▸ YOUR INSTRUCTIONS
Two lines in the data below mark the range: the one with "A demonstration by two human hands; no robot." and the one with "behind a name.". Return both, along with every line between them, exactly.

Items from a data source

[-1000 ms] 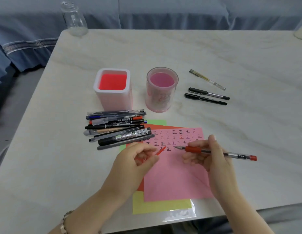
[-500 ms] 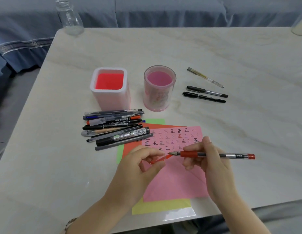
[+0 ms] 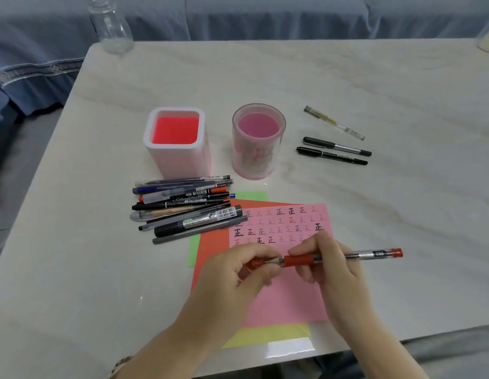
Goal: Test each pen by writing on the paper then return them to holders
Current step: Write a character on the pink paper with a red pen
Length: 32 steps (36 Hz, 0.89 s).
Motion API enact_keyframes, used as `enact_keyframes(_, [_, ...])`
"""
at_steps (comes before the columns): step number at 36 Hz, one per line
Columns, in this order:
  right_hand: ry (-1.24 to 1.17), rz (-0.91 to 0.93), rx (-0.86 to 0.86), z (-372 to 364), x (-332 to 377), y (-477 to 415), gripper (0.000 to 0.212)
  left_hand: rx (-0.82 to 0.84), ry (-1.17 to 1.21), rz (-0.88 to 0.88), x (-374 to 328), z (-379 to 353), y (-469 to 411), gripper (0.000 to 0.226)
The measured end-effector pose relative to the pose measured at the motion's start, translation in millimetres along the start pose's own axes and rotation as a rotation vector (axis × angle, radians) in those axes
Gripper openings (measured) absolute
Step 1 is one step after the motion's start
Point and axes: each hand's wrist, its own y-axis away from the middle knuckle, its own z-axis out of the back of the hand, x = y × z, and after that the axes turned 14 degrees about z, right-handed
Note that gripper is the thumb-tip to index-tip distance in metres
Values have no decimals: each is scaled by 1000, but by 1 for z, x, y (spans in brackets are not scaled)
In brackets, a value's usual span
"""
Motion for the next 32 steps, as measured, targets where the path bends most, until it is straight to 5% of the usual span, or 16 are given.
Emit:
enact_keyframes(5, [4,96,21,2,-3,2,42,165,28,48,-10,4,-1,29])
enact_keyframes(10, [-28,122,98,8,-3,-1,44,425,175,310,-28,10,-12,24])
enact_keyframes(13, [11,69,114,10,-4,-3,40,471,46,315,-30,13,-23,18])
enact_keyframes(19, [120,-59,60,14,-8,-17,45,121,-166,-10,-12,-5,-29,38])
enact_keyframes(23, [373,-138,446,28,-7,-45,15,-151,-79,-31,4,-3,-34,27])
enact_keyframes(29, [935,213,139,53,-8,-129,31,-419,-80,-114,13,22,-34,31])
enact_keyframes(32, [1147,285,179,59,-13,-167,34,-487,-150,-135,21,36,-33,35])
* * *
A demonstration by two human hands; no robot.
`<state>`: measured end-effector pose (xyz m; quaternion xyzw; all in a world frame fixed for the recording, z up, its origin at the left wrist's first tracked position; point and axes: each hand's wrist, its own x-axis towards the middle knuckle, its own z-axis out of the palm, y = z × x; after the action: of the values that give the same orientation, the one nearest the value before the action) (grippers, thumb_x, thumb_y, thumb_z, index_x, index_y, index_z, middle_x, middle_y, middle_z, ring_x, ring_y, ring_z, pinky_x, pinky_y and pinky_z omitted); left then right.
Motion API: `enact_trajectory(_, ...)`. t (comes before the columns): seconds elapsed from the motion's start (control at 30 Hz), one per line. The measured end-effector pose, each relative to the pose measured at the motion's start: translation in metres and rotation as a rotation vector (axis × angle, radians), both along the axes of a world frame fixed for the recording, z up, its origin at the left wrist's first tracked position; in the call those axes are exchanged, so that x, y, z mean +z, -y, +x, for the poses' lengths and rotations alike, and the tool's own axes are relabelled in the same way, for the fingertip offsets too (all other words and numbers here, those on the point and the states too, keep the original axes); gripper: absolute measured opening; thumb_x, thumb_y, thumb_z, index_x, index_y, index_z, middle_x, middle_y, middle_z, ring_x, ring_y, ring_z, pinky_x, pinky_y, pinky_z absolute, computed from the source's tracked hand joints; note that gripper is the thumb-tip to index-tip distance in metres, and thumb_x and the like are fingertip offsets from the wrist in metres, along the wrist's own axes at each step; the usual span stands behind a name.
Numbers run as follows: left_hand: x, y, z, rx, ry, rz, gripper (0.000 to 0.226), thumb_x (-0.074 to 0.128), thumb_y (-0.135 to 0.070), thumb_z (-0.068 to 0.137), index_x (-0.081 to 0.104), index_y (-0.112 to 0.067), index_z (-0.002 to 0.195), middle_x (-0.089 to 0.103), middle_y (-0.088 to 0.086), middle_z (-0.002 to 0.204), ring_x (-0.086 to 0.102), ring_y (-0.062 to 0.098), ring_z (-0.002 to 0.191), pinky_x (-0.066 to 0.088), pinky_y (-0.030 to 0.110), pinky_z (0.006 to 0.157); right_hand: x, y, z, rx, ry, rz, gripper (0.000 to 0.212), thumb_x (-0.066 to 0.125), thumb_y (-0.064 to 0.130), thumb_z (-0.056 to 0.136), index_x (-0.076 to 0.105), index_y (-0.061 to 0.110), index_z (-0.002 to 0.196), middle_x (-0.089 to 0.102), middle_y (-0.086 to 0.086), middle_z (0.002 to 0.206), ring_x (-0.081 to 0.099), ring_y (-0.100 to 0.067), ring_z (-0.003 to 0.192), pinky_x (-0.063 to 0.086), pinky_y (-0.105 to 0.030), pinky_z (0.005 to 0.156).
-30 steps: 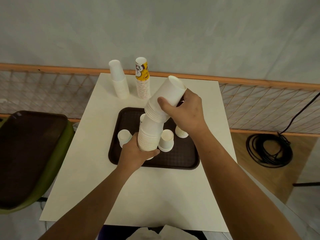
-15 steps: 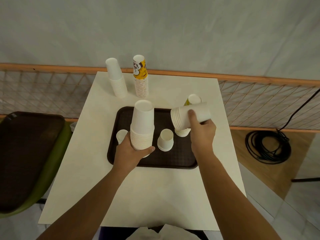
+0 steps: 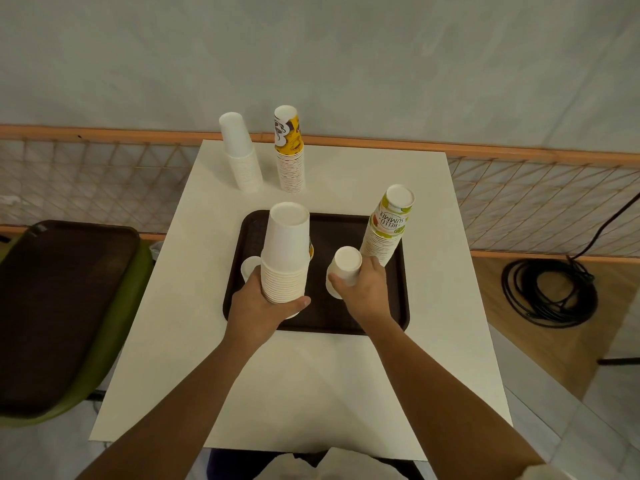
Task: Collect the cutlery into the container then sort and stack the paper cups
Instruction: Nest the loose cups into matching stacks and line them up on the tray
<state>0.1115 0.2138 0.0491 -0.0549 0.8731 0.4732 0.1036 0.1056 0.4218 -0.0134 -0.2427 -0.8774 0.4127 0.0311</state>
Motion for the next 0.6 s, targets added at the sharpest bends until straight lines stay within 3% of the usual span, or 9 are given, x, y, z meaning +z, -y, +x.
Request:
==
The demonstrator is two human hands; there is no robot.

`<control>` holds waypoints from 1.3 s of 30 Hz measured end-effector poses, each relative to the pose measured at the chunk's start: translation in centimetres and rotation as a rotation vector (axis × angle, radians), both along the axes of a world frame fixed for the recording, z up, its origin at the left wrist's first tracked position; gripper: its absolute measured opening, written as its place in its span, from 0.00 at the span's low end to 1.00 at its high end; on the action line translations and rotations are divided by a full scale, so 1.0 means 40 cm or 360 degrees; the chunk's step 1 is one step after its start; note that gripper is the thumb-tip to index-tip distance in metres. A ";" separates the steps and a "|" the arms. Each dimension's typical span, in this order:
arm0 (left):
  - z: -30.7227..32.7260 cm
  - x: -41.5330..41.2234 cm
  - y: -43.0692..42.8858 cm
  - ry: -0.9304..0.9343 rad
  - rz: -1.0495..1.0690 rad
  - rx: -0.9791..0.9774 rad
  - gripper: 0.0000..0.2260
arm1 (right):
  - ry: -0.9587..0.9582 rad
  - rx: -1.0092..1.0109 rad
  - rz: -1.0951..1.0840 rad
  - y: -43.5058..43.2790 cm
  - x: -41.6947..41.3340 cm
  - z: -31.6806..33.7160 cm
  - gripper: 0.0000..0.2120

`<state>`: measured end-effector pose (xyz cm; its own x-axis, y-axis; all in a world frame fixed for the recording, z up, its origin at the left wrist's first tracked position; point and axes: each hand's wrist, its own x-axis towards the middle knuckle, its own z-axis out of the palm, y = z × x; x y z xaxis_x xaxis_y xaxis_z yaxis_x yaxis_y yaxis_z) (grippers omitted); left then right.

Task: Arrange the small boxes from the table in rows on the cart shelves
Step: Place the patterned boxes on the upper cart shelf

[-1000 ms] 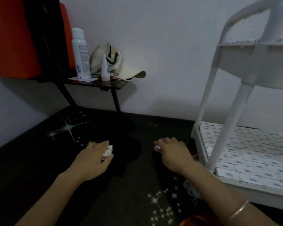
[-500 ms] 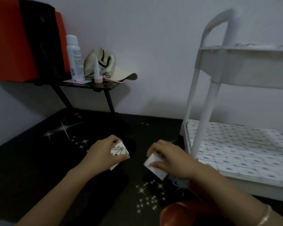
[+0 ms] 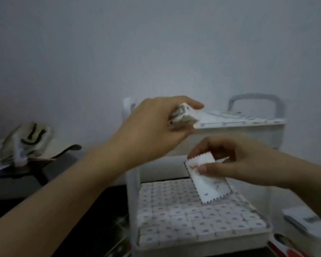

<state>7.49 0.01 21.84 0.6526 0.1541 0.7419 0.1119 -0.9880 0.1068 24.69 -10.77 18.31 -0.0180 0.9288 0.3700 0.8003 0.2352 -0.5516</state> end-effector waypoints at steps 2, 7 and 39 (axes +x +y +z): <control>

▸ ANSWER TO THIS TASK
A demonstration by two human hands; no robot.
`<state>`: measured end-effector pose (xyz m; quaternion xyzw; all in a world frame fixed for the recording, z up, its origin at the left wrist's first tracked position; point and axes: each hand's wrist, its own x-axis towards the middle knuckle, its own z-axis out of the palm, y = z × x; after the action: of the values that give the same orientation, the one nearest the value before the action) (grippers, thumb_x, thumb_y, thumb_z, index_x, index_y, index_z, middle_x, middle_y, middle_z, ring_x, ring_y, ring_z, pinky_x, pinky_y and pinky_z omitted); left then right.
Motion API: `enact_trajectory(_, ...)`. t (comes before the columns): seconds elapsed from the motion's start (control at 30 Hz), one per line. The measured end-effector pose, each relative to the pose measured at the motion's start: translation in metres and rotation as a rotation vector (axis × angle, radians), both along the axes of a world frame fixed for the recording, z up, its origin at the left wrist's first tracked position; in the call those axes are exchanged, so that x, y, z mean +z, -y, +x, for the poses' lengths and rotations alike, and the tool's own axes are relabelled in the same way, for the fingertip offsets too (all other words and numbers here, those on the point and the states too, keep the original axes); gripper: absolute measured opening; thumb_x, thumb_y, thumb_z, index_x, index_y, index_z, middle_x, middle_y, middle_z, ring_x, ring_y, ring_z, pinky_x, pinky_y, pinky_z absolute, computed from the source's tracked hand joints; note that gripper is the thumb-tip to index-tip distance in metres, and thumb_x and the like are fingertip offsets from the wrist in metres, along the wrist's own axes at each step; the usual span stands behind a name.

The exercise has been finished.